By Terry Anker
Sometimes it seems like Greta Garbo may have had it right when she said, “I want to be alone.” But that feeling seldom lasts long, and we miss the company of friends and family. Even Garbo adjusted her most famous utterance to, “I never said, ‘I want to be alone.’ I only said, ‘I want to be left alone.’ There is all the difference.” She had a point. As much as we need each other, don’t we also crave a little space? If the paradox of social interaction is the ultimate fixture of the human condition, then networking is its calling card.
Encarta defines it in two ways: 1. the act of linking computers so that they can share info or access a central hub; and 2. the process or practice of building up or maintaining informal relationships that can lead to job or business advantage. Somehow, the first definition makes more sense to me than the later. When we interconnect to build our communities, our knowledge or our interconnectedness, how can it be a bad thing? Yet, when we use the network for only our own advantage, doesn’t the network ultimately only become folks looking for a hand and no one offering to give one? If we constantly harvest and never plant, how long will we eat?

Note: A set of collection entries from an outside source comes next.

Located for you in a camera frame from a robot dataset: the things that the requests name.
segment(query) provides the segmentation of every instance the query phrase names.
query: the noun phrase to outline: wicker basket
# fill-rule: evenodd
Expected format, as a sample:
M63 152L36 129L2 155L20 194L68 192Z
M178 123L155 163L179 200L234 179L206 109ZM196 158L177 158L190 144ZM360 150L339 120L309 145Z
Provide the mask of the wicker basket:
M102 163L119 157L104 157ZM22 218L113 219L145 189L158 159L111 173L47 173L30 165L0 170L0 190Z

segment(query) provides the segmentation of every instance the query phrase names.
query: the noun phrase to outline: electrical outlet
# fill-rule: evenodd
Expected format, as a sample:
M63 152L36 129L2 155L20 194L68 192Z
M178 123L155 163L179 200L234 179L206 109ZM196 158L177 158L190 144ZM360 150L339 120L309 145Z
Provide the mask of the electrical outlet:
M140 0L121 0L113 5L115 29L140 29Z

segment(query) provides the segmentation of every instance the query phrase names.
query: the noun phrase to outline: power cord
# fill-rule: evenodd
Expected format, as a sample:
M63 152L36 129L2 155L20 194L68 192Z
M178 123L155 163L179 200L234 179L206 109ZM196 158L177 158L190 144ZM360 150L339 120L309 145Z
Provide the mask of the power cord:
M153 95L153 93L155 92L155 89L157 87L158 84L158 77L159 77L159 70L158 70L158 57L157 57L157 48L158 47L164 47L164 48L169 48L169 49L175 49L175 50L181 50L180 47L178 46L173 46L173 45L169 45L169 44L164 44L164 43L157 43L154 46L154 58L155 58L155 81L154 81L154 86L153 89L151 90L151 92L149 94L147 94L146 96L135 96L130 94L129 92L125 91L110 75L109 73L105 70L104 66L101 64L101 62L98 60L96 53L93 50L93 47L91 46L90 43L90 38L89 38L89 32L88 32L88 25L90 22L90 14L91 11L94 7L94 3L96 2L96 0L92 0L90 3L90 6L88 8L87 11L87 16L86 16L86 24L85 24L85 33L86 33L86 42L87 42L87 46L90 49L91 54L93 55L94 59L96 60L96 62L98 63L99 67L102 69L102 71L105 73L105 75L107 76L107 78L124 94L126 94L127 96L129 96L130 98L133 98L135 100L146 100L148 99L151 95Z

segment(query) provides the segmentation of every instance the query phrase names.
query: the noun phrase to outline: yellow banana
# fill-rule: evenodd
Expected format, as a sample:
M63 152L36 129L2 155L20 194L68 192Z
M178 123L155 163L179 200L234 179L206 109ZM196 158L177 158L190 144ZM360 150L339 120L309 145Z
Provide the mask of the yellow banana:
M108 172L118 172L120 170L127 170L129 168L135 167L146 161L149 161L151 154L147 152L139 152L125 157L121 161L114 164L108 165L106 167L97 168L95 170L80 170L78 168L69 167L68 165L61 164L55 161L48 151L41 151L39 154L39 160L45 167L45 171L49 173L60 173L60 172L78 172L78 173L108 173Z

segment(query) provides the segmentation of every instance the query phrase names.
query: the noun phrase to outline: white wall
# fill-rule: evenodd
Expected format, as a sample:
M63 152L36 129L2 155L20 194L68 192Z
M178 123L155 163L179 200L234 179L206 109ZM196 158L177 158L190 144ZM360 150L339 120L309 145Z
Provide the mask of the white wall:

Why don’t we say good things about good people, whether it’s a direct benefit to us or not? Folks should know if Mike is a solid dude (or not). Recently, I told Frank that Mike was top shelf. Frank left the room only to return moments later. He said, “Actually, I know Mike – we had lunch last week and he said good things about you, too.” Now there is a network that exchanges even as it harvests. It was so easy, and it meant so much.